Resultados Financeiros da Micron Technology
A Micron Technology pode experimentar um crescimento significativo no próximo ano, se os resultados impressionantes do primeiro trimestre fiscal forem indicativos desse potencial, mesmo diante de um certo recuo de investidores em relação ao comércio de inteligência artificial, segundo vários pesquisadores de Wall Street.
Aumento das Ações
As ações da Micron subiram quase 16% durante as negociações iniciais na quinta-feira, após a empresa, localizada em Idaho e especializada em memória e armazenamento de computadores, apresentar resultados financeiros que superaram as estimativas de Wall Street para o trimestre de novembro. A fabricante de semicondutores reportou um lucro ajustado de US$ 4,78 por ação sobre uma receita de US$ 13,64 bilhões, superando as expectativas consensuais dos analistas, que eram de US$ 3,95 em receita de US$ 12,84 bilhões, conforme dados da LSEG.
Perspectivas Futuras
Sob a liderança do CEO Sanjay Mehrotra, a Micron também forneceu diretrizes de desempenho futuro que foram melhores do que o esperado, prevendo lucros de US$ 8,42 por ação sobre uma receita de US$ 18,7 bilhões no segundo trimestre fiscal. Esses prognósticos otimistas levaram instituições de Wall Street a reavaliar suas próprias estimativas para a Micron, com muitos analistas elevando suas metas de preço para 12 meses para US$ 300 ou mais.
Análise de Wall Street
A analista do Deutsche Bank, Melissa Weathers, comentou sobre os resultados: "No geral, os resultados de hoje reafirmam nossa tese estrutural sobre a MU, e continuamos a ver a empresa como fortemente posicionada para se beneficiar do atual superciclo de memória, especialmente devido à sua forte execução e habilidade única de priorizar a lucratividade em detrimento da participação de mercado." O analista da UBS, Timothy Arcuri, também compartilhou esse otimismo: "A MU reportou resultados sólidos e fez previsões muito acima de nossas estimativas otimistas e dos parâmetros que ouvimos dos investidores durante a chamada. Os comentários futuros também sugerem que a margem bruta continuará a se elevar até 2026, proporcionando um caminho suficiente para que a tendência de alta das ações permaneça."
Análises por Instituição
Bank of America: recomendação de compra, preço-alvo de US$ 300
O Bank of America elevou sua classificação sobre a Micron de neutra para compra, aumentando seu preço-alvo de US$ 250 para US$ 300, o que representa um potencial de valorização de 33%. O analista Vivek Arya afirmou em um comunicado a clientes: "Estamos mudando nossa visão sobre a durabilidade do ciclo de memória, que deve persistir até 2026 devido à restrição nas adições de oferta e à demanda impulsionada pela inteligência artificial, além de um crescimento significativo na memória de alta largura de banda até 2028."
UBS: recomendação de compra, preço-alvo de US$ 300
A UBS elevou seu preço-alvo da Micron, que já tinha recomendação de compra, de US$ 295 para US$ 300. O analista Arcuri destacou: "Um investidor em busca de momentum pode argumentar corretamente que este é o ponto máximo no que diz respeito às revisões para cima, mas a memória está se tornando um ativo estratégico essencial em um mundo impulsionado pela IA. Acreditamos que o ciclo se prove mais durável do que os ciclos tradicionais liderados pelo consumidor, portanto, não estamos saindo deste caminho ainda."

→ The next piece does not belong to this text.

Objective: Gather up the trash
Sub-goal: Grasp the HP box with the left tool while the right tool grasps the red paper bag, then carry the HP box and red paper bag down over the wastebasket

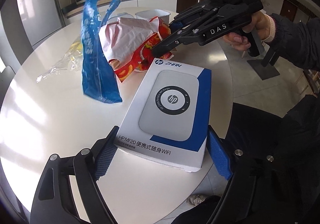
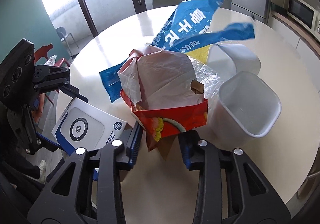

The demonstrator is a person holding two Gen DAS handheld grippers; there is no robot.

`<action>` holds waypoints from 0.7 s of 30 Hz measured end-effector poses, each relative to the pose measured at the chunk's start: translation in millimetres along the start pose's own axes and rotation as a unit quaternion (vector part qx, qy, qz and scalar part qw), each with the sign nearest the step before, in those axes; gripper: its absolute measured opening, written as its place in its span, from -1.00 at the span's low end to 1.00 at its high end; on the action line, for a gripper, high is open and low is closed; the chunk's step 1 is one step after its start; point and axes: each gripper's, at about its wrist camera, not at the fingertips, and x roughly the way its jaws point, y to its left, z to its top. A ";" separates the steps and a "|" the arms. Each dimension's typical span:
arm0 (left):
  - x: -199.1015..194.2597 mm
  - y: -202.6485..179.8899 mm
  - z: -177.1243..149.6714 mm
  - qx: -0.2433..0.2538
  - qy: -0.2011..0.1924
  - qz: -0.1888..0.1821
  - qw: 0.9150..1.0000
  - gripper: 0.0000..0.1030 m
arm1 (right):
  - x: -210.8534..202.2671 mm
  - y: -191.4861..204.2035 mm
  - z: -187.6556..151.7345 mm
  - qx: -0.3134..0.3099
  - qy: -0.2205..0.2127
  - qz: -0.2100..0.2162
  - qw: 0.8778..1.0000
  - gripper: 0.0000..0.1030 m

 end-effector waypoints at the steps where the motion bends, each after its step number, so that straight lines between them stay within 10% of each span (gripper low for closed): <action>1: -0.2 -2.7 -0.3 0.002 -0.004 0.004 1.000 0.57 | -0.5 -0.2 -0.5 -0.001 -0.001 -0.001 1.000 -0.60; 21: -31.6 -20.3 -6.3 -0.038 -0.067 0.016 0.997 0.55 | -35.3 -9.0 -6.3 0.029 -0.053 0.013 0.998 -0.86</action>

Wells Fargo: recomendação de sobrepeso, preço-alvo de US$ 335
O Wells Fargo aumentou sua meta de preço para a Micron, que possui classificação de sobrepeso, de US$ 300 para US$ 335, sugerindo um potencial de valorização de quase 50% em relação ao fechamento de quarta-feira. O analista Aaron Rakers escreveu em uma nota a clientes: "Os resultados da MU, junto com as diretrizes, reforçam nossa tese positiva – a sustentabilidade da HBM e a demanda superando a oferta além de 2026, onde a MU atende metade a dois terços da demanda de alguns clientes-chave, além de uma boa execução técnica e de portfólio."
Deutsche Bank: recomendação de compra, preço-alvo de US$ 300
O Deutsche Bank, que já possui uma recomendação de compra para a Micron, elevou seu preço-alvo de US$ 280 para US$ 300. A analista Weathers argumentou que, com estimativas muito mais altas (com o EPS de 2026 subindo para aproximadamente US$ 39 e o EPS de 2027 para US$ 46,80), a nova meta de preço para US$ 300 se justifica, avaliando que o múltiplo de P/E se mantém em um nível consideravelmente baixo de aproximadamente 6,4 vezes nosso EPS projetado para 2027.